His bill would bar state funds from going toward services related to gender transitioning, including mental health counseling or therapy, hormone therapy or any surgical procedures.
Calloway could not provide details about how much in state funding currently goes to gender-affirming care for transgender patients. Instead, Calloway stated that the Kentucky Cabinet for Health and Family Services informed him that if his bill were implemented, it could cost the state between $12 to $21 million in the need for psychiatric care, counseling and hospital stays from impacted patients who may need increased mental health services.
“What they are saying by that statement is that we have a mental health crisis,” Calloway told ABC News, adding “they’re saying that these people will be in psychiatric care and treatment if we remove the ability to use these medications.”
ABC News has reached out to the Kentucky Cabinet for Health and Family Services to confirm the estimate.
“The truth is there’s only male and female, and there is no way that either can transition to the other,” said Calloway.
The bill has exceptions for intersex people – such as those with differences in sexual development – and does not restrict such care for non-transgender people.
“This is what is best: men, women, having a family, having babies, procreating,” said Calloway. “Those aspects of our society are under attack through many different avenues. This is just one of those avenues — promote confusion. Cause kids to be confused. They become unstable. They become adults, and before you know it, our society is totally disrupted.”
Transgender Americans — who are estimated to make up less than 1% of the U.S. population over the age of 13 — have been the target of hundreds of Republican-backed bills in recent years.
These bills target bathroom usage and sports participation by transgender residents and restrict certain content in schools or libraries that refer to transgender identities.
However, many anti-LGBTQ bills fail to move forward each year. In 2024, 533 anti-LGBTQ bills were considered by state legislatures and only 49 passed, according to the ACLU.
Kentucky, like other states behind the new wave of restrictive bills, previously passed a gender-affirming care ban for people under the age of 18.
In 2023, the gender youth care ban was vetoed by Kentucky Gov. Andy Beshear, which was quickly overridden by the state legislature and passed into law.
Beshear argued that the bill allowed too much government interference in personal health care decisions.
Many of the laws that have been signed or passed into law have led to ongoing legal battles. The Supreme Court is currently considering a case, U.S. v. Skrmetti, which would decide the constitutionality of gender-affirming care bans for transgender minors.
For Carma Marshall Bell, a 34-year-old trans Kentucky resident who has been on hormone therapy for five years, she said she is “terrified” about what could happen if she’s unable to afford her treatment, which could include hormone withdrawal symptoms, which may lead to physical changes and a potential negative impact on mental health.

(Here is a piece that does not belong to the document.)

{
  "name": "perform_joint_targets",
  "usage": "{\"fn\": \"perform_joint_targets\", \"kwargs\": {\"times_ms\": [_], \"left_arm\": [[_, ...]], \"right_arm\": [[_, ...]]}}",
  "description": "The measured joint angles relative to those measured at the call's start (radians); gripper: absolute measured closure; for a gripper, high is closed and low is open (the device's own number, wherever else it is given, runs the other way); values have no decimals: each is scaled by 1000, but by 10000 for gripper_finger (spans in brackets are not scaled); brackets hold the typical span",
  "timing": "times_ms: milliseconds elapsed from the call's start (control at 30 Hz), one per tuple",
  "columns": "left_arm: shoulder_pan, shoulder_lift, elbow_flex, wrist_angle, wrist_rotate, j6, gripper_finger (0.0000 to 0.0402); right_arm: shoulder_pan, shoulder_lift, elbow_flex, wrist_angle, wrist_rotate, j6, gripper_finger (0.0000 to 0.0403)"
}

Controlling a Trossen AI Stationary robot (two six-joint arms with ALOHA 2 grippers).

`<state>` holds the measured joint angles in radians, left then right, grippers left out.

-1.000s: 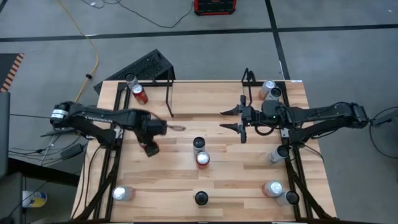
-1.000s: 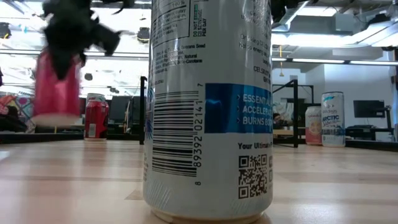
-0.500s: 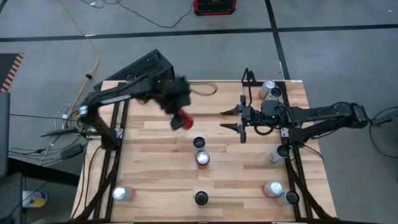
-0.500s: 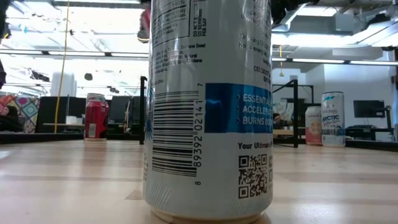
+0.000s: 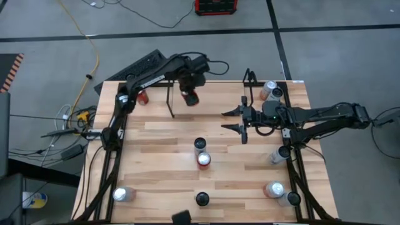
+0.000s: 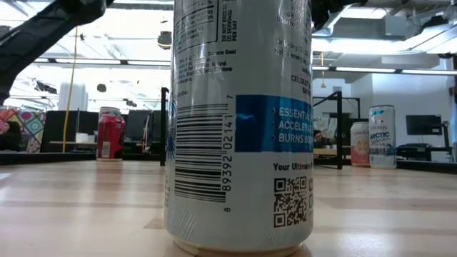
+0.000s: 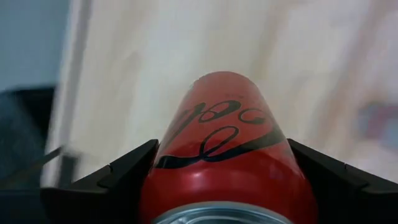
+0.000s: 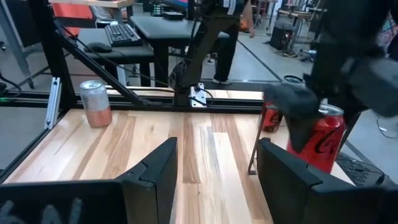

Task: Place canned beverage on shelf
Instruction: Put the bottom left red black soda can on the shelf

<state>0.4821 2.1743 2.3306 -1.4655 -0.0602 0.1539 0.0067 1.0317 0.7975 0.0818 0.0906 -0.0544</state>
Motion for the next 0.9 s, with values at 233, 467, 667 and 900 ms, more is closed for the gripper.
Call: {"fn": "perform_joint_targets", "kwargs": {"times_ms": [233,467,667,900], "left_arm": [[39,78,-3,-1,-50,1,109],[50,89,-28,22,-80,4,109],[55,88,-28,32,-78,-7,109],[55,96,-28,42,-57,-7,109]], "right_arm": [[-3,0,0,-3,0,-6,198],[-3,0,0,-34,0,-10,198],[-3,0,0,-36,0,-10,198],[-3,0,0,-37,0,-9,198]]}}
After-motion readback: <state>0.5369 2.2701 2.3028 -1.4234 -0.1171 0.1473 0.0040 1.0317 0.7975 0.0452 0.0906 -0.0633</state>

“I feel like I’m in a good place. I used to be in a really dark place at the beginning. I didn’t see myself in who I used to be versus who I see myself now,” said Marshall. Losing her hormones “would exacerbate depression and just those dark feelings that so many Americans right now are battling and fighting against.”
She continued, “Hormones, to a degree, have saved my life. If I hadn’t got on them, I don’t know where I would be right now.”

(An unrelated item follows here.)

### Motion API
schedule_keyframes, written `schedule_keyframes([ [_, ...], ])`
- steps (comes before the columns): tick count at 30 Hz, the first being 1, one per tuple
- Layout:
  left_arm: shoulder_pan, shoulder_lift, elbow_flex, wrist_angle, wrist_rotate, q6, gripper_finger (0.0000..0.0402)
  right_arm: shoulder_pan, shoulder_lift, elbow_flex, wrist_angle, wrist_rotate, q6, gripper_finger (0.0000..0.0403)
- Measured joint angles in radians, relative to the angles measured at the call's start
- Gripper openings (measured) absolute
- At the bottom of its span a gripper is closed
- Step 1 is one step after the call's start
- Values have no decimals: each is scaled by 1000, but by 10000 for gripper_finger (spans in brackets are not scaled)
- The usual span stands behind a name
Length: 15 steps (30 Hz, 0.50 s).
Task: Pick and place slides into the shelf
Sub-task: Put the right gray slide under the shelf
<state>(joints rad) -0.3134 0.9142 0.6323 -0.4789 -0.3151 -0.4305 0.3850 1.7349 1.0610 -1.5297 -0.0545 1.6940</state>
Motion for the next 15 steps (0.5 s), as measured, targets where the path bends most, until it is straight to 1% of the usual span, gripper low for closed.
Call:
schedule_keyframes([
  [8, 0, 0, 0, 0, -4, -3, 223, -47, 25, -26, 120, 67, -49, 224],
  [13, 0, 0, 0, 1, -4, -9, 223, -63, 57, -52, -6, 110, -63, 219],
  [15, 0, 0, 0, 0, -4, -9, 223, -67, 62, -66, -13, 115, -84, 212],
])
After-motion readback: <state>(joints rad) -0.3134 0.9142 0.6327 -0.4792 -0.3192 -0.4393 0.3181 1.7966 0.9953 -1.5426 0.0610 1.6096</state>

Marshall plans on attending a rally with other LGBTQ advocates and allies to call on lawmakers to vote against the bills impacting the transgender community in the state.
“We are people that are deserving of love, respect, humanity. We deserve our little piece of the American dream,” said Marshall. “We actually take a lot of steps to ensure that there’s nothing wrong with us, by ensuring that we see our mental health professionals, by ensuring that we’re in those doctor’s offices taking care of our health and well being, because health is wealth, and we want to prosper in this country known as America.”